## [EXERCISE OBJECTIVE]
All of the data below is to be output without alteration.

---------------

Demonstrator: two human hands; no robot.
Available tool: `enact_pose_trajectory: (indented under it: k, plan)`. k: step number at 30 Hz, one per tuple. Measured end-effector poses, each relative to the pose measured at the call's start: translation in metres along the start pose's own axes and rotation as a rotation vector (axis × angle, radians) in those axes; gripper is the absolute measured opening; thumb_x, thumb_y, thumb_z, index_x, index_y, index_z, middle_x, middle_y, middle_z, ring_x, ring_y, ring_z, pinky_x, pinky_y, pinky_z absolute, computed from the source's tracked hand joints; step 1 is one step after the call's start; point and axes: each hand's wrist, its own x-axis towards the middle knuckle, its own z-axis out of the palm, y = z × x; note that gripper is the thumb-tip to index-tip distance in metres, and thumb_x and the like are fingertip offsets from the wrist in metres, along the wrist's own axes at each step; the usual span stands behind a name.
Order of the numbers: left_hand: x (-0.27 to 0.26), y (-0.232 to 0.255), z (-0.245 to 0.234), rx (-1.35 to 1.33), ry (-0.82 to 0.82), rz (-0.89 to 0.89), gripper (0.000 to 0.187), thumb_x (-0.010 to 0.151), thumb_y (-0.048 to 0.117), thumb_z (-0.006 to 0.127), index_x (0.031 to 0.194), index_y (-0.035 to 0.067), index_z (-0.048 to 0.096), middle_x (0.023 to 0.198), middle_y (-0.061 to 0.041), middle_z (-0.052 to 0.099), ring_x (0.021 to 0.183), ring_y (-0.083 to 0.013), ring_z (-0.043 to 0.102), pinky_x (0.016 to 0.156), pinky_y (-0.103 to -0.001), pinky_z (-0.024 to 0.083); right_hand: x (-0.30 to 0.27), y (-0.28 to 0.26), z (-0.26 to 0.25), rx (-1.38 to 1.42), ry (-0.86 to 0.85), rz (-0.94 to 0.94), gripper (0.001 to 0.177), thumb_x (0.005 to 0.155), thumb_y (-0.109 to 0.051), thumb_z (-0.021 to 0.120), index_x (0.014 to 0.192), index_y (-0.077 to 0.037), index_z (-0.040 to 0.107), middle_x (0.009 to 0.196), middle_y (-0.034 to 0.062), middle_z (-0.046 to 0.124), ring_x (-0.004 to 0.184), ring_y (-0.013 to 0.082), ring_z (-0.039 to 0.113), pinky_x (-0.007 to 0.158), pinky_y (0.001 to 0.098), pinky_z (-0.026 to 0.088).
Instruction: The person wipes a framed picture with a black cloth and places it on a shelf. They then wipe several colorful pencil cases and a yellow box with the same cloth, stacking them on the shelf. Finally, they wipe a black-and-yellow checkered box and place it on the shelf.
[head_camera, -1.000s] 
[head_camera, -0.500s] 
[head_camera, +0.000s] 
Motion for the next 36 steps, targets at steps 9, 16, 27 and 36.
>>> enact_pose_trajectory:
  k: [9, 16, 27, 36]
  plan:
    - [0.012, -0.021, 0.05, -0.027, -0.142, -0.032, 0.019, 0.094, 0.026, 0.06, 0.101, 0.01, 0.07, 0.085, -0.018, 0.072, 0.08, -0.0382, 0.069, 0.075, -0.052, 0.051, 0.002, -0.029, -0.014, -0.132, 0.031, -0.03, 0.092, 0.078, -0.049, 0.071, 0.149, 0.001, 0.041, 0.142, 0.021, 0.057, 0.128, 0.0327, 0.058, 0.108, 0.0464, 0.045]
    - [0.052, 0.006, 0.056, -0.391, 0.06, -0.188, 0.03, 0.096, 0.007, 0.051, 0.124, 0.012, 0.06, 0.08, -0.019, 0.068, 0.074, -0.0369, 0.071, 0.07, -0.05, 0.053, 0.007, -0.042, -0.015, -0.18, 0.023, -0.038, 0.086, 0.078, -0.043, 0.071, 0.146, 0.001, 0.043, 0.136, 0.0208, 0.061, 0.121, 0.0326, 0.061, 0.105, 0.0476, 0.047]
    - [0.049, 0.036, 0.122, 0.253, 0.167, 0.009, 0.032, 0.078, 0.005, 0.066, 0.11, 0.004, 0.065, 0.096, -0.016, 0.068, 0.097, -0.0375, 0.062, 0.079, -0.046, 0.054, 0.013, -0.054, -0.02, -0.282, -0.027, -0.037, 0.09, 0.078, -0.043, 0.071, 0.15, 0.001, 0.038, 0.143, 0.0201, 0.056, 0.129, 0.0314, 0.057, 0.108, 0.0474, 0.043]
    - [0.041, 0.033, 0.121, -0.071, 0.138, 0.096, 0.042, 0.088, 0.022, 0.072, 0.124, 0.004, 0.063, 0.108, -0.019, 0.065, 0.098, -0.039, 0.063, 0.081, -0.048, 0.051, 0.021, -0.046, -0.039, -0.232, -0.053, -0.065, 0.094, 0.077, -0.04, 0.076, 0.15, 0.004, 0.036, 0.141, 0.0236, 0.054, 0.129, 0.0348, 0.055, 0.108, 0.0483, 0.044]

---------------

## [FINISHED EXERCISE]
Demonstrator: two human hands; no robot.
Available tool: `enact_pose_trajectory: (indented under it: k, plan)`. k: step number at 30 Hz, one per tuple. Measured end-effector poses, each relative to the pose measured at the call's start: translation in metres along the start pose's own axes and rotation as a rotation vector (axis × angle, radians) in those axes; gripper is the absolute measured opening; thumb_x, thumb_y, thumb_z, index_x, index_y, index_z, middle_x, middle_y, middle_z, ring_x, ring_y, ring_z, pinky_x, pinky_y, pinky_z absolute, computed from the source's tracked hand joints; step 1 is one step after the call's start; point and axes: each hand's wrist, its own x-axis towards the middle knuckle, its own z-axis out of the palm, y = z × x; note that gripper is the thumb-tip to index-tip distance in metres, and thumb_x and the like are fingertip offsets from the wrist in metres, along the wrist's own axes at each step; the usual span stands behind a name.
Order of the numbers: left_hand: x (-0.27 to 0.26), y (-0.232 to 0.255), z (-0.245 to 0.234), rx (-1.35 to 1.33), ry (-0.82 to 0.82), rz (-0.89 to 0.89), gripper (0.000 to 0.187), thumb_x (-0.010 to 0.151), thumb_y (-0.048 to 0.117), thumb_z (-0.006 to 0.127), index_x (0.031 to 0.194), index_y (-0.035 to 0.067), index_z (-0.048 to 0.096), middle_x (0.023 to 0.198), middle_y (-0.061 to 0.041), middle_z (-0.052 to 0.099), ring_x (0.021 to 0.183), ring_y (-0.083 to 0.013), ring_z (-0.043 to 0.102), pinky_x (0.016 to 0.156), pinky_y (-0.103 to -0.001), pinky_z (-0.024 to 0.083); right_hand: x (-0.30 to 0.27), y (-0.28 to 0.26), z (-0.26 to 0.25), rx (-1.38 to 1.42), ry (-0.86 to 0.85), rz (-0.94 to 0.94), gripper (0.001 to 0.177), thumb_x (0.005 to 0.155), thumb_y (-0.109 to 0.051), thumb_z (-0.021 to 0.120), index_x (0.014 to 0.192), index_y (-0.077 to 0.037), index_z (-0.040 to 0.107), middle_x (0.009 to 0.196), middle_y (-0.034 to 0.062), middle_z (-0.046 to 0.124), ring_x (-0.004 to 0.184), ring_y (-0.013 to 0.082), ring_z (-0.039 to 0.113), pinky_x (-0.007 to 0.158), pinky_y (0.001 to 0.098), pinky_z (-0.026 to 0.088).
Instruction: The person wipes a framed picture with a black cloth and places it on a shelf. They then wipe several colorful pencil cases and a yellow box with the same cloth, stacking them on the shelf. Finally, they wipe a black-and-yellow checkered box and place it on the shelf.
[head_camera, -1.000s] 
[head_camera, -0.500s] 
[head_camera, +0.000s] 
Motion for the next 36 steps, targets at steps 9, 16, 27 and 36.
>>> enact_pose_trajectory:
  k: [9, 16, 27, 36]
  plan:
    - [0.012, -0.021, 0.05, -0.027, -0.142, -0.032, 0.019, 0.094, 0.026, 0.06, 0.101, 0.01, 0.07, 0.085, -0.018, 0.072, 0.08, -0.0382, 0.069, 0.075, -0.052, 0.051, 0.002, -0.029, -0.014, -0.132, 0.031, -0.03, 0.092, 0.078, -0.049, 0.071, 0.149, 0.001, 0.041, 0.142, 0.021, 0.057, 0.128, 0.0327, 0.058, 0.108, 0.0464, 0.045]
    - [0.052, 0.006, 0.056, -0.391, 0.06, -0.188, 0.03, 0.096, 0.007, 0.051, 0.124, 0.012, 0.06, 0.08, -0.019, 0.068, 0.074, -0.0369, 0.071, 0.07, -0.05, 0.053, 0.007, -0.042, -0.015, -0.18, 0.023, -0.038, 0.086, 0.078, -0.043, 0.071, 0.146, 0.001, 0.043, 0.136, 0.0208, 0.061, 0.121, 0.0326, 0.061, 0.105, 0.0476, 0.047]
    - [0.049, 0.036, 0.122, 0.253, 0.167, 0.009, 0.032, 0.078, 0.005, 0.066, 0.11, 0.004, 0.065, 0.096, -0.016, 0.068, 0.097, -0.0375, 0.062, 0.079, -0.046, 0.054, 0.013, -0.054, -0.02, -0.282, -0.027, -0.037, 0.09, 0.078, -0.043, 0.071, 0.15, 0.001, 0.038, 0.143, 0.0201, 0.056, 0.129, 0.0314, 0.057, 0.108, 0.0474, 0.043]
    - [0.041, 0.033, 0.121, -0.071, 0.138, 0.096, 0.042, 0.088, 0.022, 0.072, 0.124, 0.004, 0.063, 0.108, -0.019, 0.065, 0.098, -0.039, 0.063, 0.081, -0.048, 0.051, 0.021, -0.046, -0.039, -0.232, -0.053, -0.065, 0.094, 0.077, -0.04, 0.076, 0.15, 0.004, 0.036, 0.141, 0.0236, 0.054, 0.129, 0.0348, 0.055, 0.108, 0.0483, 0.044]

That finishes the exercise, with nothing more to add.